Saturday, July 09, 2016
Waking Sleeping Beauty
Directed and narrated by Don Hahn and written by Patrick Pacheco, Waking Sleeping Beauty is about the period of Walt Disney Studios in which they endured a creative decline in the late 70s and early 80s that would eventually lead to the Disney Renaissance from 1989 to 1999. Featuring numerous audio interviews from animators and those that were part of Disney during that period, the film documents a company trying to reinvent itself in the wake of a decline. The result is a fascinating and exhilarating film from Don Hahn.
In the late 1970s, Walt Disney Studios and its animation department was going through a decline under the supervision of Walt Disney’s son-in-law Ron Miller as well as the departure of animator Don Bluth who took several animators with him further delaying the production of The Fox and the Hound. Following a management shakeup in the early 80s and the commercial failure of The Black Cauldron, Roy E. Disney brought in Michael Eisner and Frank Wells as chairman and president, respectively while Jeffrey Katzenberg was brought in by Eisner to head its animation department.

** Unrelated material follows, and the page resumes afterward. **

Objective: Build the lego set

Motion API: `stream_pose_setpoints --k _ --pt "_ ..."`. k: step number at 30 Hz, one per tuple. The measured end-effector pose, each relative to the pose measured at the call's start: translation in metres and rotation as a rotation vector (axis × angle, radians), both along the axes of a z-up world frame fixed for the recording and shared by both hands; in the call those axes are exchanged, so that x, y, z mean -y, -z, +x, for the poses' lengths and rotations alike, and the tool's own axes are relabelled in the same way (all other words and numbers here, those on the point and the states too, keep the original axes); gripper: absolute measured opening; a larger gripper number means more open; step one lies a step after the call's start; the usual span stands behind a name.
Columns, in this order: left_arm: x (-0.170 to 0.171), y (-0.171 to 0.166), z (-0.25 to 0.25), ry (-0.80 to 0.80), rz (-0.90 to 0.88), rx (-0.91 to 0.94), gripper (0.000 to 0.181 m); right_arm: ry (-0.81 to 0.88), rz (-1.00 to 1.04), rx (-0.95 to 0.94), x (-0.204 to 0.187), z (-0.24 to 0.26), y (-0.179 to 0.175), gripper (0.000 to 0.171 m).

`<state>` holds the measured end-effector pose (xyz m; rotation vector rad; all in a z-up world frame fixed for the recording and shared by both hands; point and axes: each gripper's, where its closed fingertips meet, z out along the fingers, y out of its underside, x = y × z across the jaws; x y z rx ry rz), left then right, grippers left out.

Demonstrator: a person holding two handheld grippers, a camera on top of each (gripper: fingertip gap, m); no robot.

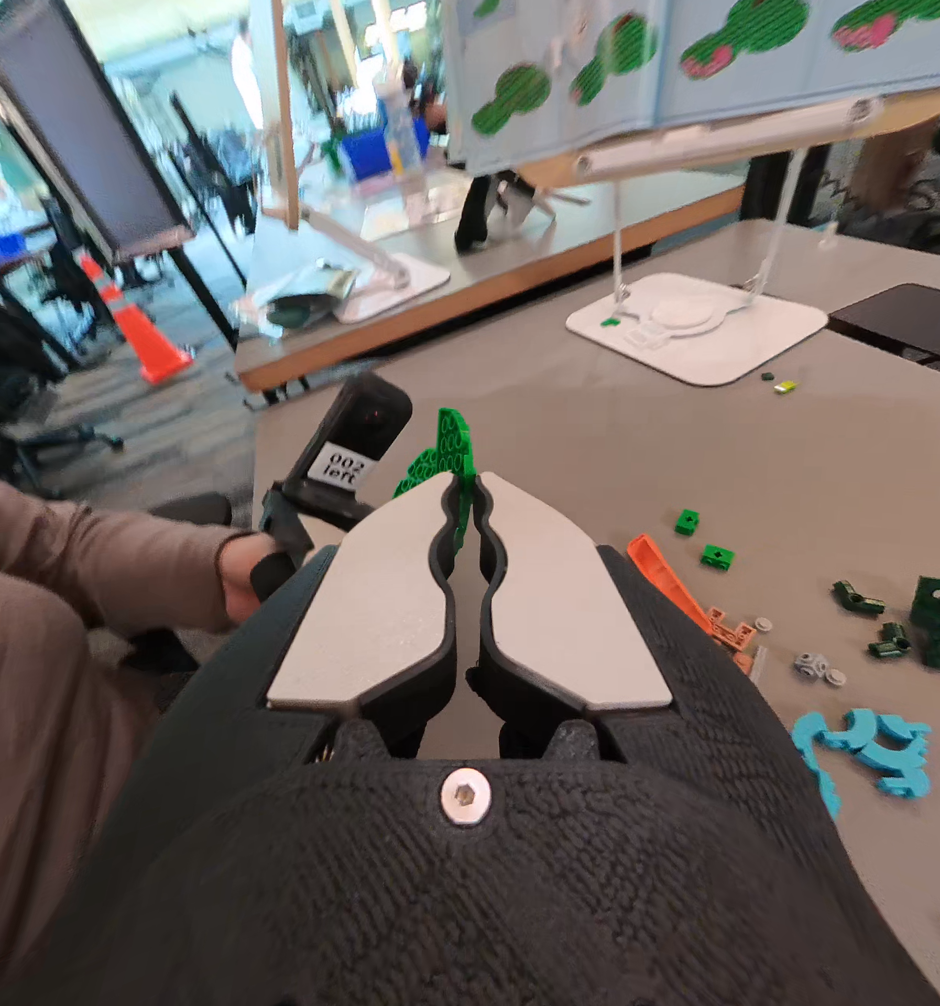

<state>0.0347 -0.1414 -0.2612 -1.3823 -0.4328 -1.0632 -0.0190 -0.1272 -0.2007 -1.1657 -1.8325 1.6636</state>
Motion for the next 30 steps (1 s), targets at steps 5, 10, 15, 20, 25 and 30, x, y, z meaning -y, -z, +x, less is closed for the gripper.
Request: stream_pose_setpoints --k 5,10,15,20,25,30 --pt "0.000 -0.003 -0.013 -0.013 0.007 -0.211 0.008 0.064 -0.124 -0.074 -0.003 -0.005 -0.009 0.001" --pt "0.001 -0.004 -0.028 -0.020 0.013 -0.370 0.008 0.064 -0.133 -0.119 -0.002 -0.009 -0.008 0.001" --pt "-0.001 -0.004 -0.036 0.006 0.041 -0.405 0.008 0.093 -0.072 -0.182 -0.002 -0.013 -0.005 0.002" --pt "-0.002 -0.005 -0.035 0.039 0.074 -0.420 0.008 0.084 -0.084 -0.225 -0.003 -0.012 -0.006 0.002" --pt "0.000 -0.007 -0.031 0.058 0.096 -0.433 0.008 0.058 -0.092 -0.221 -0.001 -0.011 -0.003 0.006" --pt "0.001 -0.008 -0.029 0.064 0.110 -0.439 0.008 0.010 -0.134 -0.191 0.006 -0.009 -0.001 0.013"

The film is about what Eisner, Wells, and Katzenberg did to help Disney resurrect itself following a period of decline as well as almost being bought by other forces that led to the Disney Renaissance from 1989 to the end of the 20th Century.
Using mostly archival and home video footage with some of the latter that was shot by future Pixar co-founder John Lasseter and animator Joe Ranft as well as archival audio interviews. Don Hahn, who was an animator and later a producer for some of the films that was part of the Disney Renaissance, would reveal exactly what was happening as well as some of the uneasy moments and tension that had occurred upon the arrival of Eisner leading the pack. Many of the animators as well as audio interviews from Eisner and Katzenberg revealed the state of what Disney was in as well as how slow things were. By the time The Little Mermaid turned things around where it was a massive success thanks in some part to the songwriting team of Howard Ashman and Alan Menken. Disney was also trying to experiment with new technology in digital animation where their first experiment in The Rescuers Down Under was a commercial failure yet it urge the animators and Katzenberg to push the boundaries more for Beauty and the Beast which became the company’s biggest success at the time.

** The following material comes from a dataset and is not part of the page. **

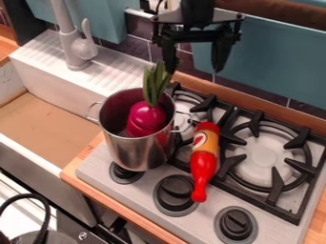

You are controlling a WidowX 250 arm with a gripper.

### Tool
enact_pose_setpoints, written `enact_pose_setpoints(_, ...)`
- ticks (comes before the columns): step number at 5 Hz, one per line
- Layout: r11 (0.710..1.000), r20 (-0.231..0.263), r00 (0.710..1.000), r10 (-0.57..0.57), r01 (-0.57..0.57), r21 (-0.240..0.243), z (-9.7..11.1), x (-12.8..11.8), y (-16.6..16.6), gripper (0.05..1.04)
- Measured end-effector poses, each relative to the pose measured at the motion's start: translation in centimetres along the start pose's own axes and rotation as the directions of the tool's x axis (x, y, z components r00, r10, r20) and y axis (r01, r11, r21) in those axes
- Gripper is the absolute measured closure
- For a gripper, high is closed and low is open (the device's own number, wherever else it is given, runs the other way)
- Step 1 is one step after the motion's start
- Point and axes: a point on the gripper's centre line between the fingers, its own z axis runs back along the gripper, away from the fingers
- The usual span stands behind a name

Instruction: Put the maroon vegetable inside the stainless steel pot

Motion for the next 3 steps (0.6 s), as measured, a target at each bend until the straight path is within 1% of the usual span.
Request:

Despite the successes that were starting to emerge that would include Aladdin and The Lion King, there was this growing tension between Eisner, Roy E. Disney, and Katzenberg over management as the peacekeeper of the group had been Frank Wells and some said the beginning of the end of this period of rebuilding was when Wells died in a helicopter crash in April of 1994. Months later after not being chosen to succeed Wells as well as getting a lot of credit for making Disney Animation successful again. Katzenberg would resign just the day after The Lion King premiered despite the fact that he had just won the trust and adulation of the animators whom he had a testy relationship with at first.
Hahn’s direction definitely says a lot into that period where he never films any new footage as a way to capture a period in time where the company was trying to find himself. With the aid of editors Ellen Keneshea, Vartan Nazarian, and John Damien Ryan as well as Sound editor Frank E. Eulner who would help compile many of the audio interviews. The film’s music by Chris P. Bacon helps play into the many different periods with its low-key approach to jazz and orchestral pieces to play into its evolution as well as create variations of music from other films.
Waking Sleeping Beauty is a marvelous film from Don Hahn. Fans of Disney Animation and Disney history will see this as essential while it is also a compelling documentary that explores some of the events that was happening as well as how some came into Disney and what led to them making great films that audiences know and love. In the end, Waking Sleeping Beauty is a sublime film from Don Hahn.